When the BIA affirms the IJ’s opinion but also provides additional explanation for the ruling, we review the opinions of both the BIA and the IJ. Zoarab v. Mukasey, 524 F.3d 777, 780 (6th Cir.2008). We review an immigration court’s factual conclusions to determine if they are “supported by reasonable, substantial, and probative evidence on the record considered as a whole.” INS v. Elias-Zacarias, 502 U.S. 478, 481, 112 S.Ct. 812, 117 L.Ed.2d 38 (1992) (internal quotation marks omitted). Under this standard, we must defer to the immigration court’s findings of fact “unless any reasonable adjudicator would be compelled to conclude to the contrary.” 8 U.S.C. § 1252(b)(4)(B). Legal conclusions are reviewed de novo. Zoarab, 524 F.3d at 780.

*425 Patel’s asylum application is not within our jurisdiction to review on appeal. An alien must file an application for asylum “within 1 year after the date of the alien’s arrival in the United States.” 8 U.S.C. § 1158(a)(2)(B). A late application may be considered only “if the alien demonstrates to the satisfaction of the Attorney General either the existence of changed circumstances which materially affect the applicant’s eligibility for asylum or extraordinary circumstances relating to the delay.” Id. at § 1158(a)(2)(D). If the alien can demonstrate changed or extraordinary circumstances, she must still file the application within a reasonable period of time considering those circumstances. 8 C.F.R. § 1208.4(a)(4)(h), (5). Patel argues that, although she failed to file an application for asylum within a year of entering the United States, her delay was justified by extraordinary circumstances because she “maintained ... lawful immigrant or nonimmigrant status ... until a reasonable period before the filing of the asylum application.” Id. at § 1208.4(5)(iv). The BIA approved the IJ’s conclusion that, notwithstanding Patel’s valid presence in the country for six months on a non-immigrant visa, her application was time-barred because she “failed to file her asylum application for nearly a year beyond the expiration date of her non-immigrant visa.” A.R. at 8 (BIA Dec. at 1).
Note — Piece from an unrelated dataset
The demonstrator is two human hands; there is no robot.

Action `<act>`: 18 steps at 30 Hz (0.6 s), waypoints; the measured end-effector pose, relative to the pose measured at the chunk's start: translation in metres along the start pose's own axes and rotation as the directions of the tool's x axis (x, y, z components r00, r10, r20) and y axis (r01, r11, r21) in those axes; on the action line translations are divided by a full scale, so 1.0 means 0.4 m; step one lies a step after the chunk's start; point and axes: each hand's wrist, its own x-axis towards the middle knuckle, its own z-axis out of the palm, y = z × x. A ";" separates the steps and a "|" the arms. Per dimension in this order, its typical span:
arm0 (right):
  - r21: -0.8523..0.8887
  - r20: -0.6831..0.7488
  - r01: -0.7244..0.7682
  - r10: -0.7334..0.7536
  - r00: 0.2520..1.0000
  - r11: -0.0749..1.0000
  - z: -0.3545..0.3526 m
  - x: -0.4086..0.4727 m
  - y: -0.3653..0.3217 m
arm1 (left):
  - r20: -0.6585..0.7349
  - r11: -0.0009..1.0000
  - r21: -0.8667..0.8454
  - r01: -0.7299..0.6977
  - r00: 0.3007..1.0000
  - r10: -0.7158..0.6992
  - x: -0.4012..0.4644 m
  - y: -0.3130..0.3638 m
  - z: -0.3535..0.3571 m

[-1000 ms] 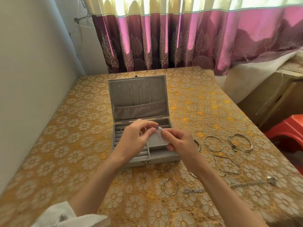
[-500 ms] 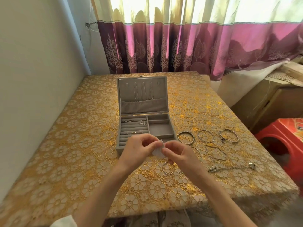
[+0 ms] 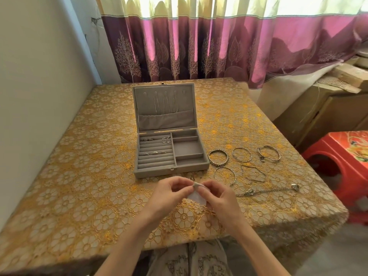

We lack jurisdiction to review an immigration court’s decision that an asylum application was not timely filed. 8 U.S.C. § 1158(a)(3). Although we may review appeals that present “constitutional claims or matters of statutory construction,” we may not review appeals that challenge the immigration court’s factual or discretionary determinations. Almuhtaseb v. Gonzales, 458 F.3d 743, 748 (6th Cir.2006). Patel presents only a factual challenge to the BIA’s determination. 1 She argues that her application, which was filed within one year of the expiration of her lawful status, was filed within a reasonable time based on her extraordinary circumstances. We do not have jurisdiction to review the reasonableness of her delay.

Although we may not review Patel’s asylum claim, we may consider whether the district court’s rejection of her application for withholding of removal was supported by substantial evidence. An alien seeking withholding of removal must establish “that it is more likely than not” that her “life or freedom would be threatened in that country [of removal] because of the alien’s race, religion, nationality, membership in a particular social group, or political opinion.” 8 U.S.C.